Collectively, we demonstrate that HSA cells activate de novo asparagine synthesis from glutamine to adapt to glucose starvation, and that ATF4-mediated stress responses and global histone lactylation loss are induced by glucose deprivation itself (Figure 5I).

Finally, we examined histone lactylation levels and its functional implications in patient tumors. Formalin-fixed paraffin-embedded blocks from 13 canine splenic HSA cases archived in our laboratory were used for this purpose (Table 3). Immunohistochemistry (IHC) for H3K18la indicated that HSA tumor cells exhibited significantly higher average H3K18la intensity compared to normal endothelial cells (ECs) in 9 out of 13 cases (Figures 6A,B). In contrast, no such trend was observed in nuclear Kla signals likely because this antibody recognizes broader targets including non-histone proteins (Supplementary Figures S7A,B). By careful microscopic observation, we recognized heterogeneous H3K18la signal patterns among tumor cells within the same tissues. We then classified tumor cells into low, middle, and high groups based on nuclear H3K18la mean values and visualized their spatial distribution. The results indicated that tumor cells formed clusters with cells of the same group, suggesting that H3K18la levels are associated with spatial factors such as the tumor microenvironment (Figure 6C).

mRNA-seq and CUT&Tag experiments on glucose-deprived HSA cell lines revealed transcriptional activation and Kla enrichment at the TSSs of inflammation-associated genes (Figures 6D–F). Based on these findings, we double-stained H3K18la and immune-cell markers (Iba-1 for macrophages, CD204 for M2-like macrophages, and CD3 for T cells) to evaluate correlations between histone lactylation and immune responses. To take heterogeneous H3K18la patterns into account, we first classified tumor cells as described above and selected five areas that included all three groups for each tissue sample (Figure 6G). The results indicated statistically significant negative correlation between average normalized H3K18la signals and Iba-1-positive or CD204-positive cells (p = 0.0212 and p = 0.0380, respectively), whereas no correlation was observed with CD3-positive cells (Figure 6H). These findings suggest that macrophages, particularly those with an M2-like phenotype, preferentially infiltrate into tumor regions characterized by low histone lactylation levels.

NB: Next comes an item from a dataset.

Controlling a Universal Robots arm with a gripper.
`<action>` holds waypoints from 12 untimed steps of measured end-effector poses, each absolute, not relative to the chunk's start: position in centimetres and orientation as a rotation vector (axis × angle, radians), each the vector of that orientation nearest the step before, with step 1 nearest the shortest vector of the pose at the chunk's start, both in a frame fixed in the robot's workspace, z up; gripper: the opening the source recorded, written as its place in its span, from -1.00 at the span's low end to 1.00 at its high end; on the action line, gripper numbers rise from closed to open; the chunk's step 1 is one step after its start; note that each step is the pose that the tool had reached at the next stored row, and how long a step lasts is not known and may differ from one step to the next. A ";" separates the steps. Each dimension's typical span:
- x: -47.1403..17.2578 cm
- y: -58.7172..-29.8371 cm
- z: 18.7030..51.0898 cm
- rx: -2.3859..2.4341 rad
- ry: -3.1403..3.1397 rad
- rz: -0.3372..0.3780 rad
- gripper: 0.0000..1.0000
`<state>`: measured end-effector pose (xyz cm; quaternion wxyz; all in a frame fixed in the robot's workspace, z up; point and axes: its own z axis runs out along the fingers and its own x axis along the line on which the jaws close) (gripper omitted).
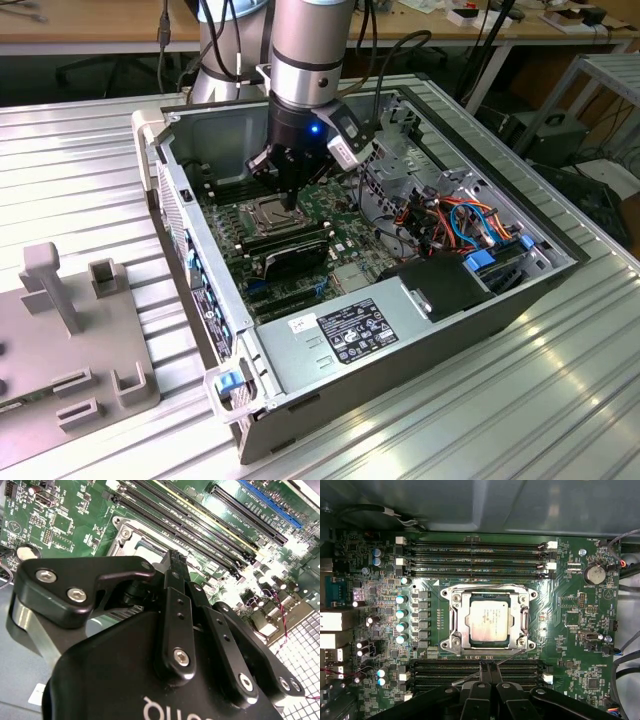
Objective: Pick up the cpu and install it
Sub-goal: 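Install the second cpu locking lever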
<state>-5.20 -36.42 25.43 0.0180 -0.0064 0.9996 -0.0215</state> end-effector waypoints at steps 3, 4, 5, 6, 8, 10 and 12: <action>-5.2 -36.4 25.4 -0.020 3.105 -0.067 -0.79; -5.2 -36.4 25.4 -0.020 3.105 -0.067 -0.79; -5.2 -36.4 25.4 -0.020 3.105 -0.067 -0.79; -5.2 -36.4 25.4 -0.020 3.105 -0.067 -0.79; -5.2 -36.4 25.4 -0.020 3.105 -0.067 -0.79; -5.2 -36.6 25.4 -0.020 3.105 -0.067 -0.79; -5.2 -36.8 25.4 -0.020 3.105 -0.066 -0.79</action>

To further explore functional interactions between glucose-starved HSA cells and macrophages, we co-cultured HSA cells with murine macrophage cell line RAW264 (Figure 6I). Glucose-starved HSA cells attracted a significantly higher number of RAW264 cells compared to HSA cells cultured under regular glucose conditions (Figure 6J). Furthermore, conditioned medium from glucose-restricted HSA cells decreased expression of M1-like markers (IL-6 and NOS2) and increased expression of M2-like markers (MSR1 and CD274) in RAW264 cells (Figure 6K). These results indicate that glucose-starved HSA cells attract macrophages and polarize them toward an M2-like phenotype.

Taken together, we demonstrate that histone lactylation is spatially heterogeneous in HSA tissues, and that tumor regions with low histone lactylation levels recruit M2-type macrophages. Considering these findings together with the in vitro co-culture experiment results, HSA cells can create pro-tumor microenvironments in glucose-restricted regions in tumor tissues.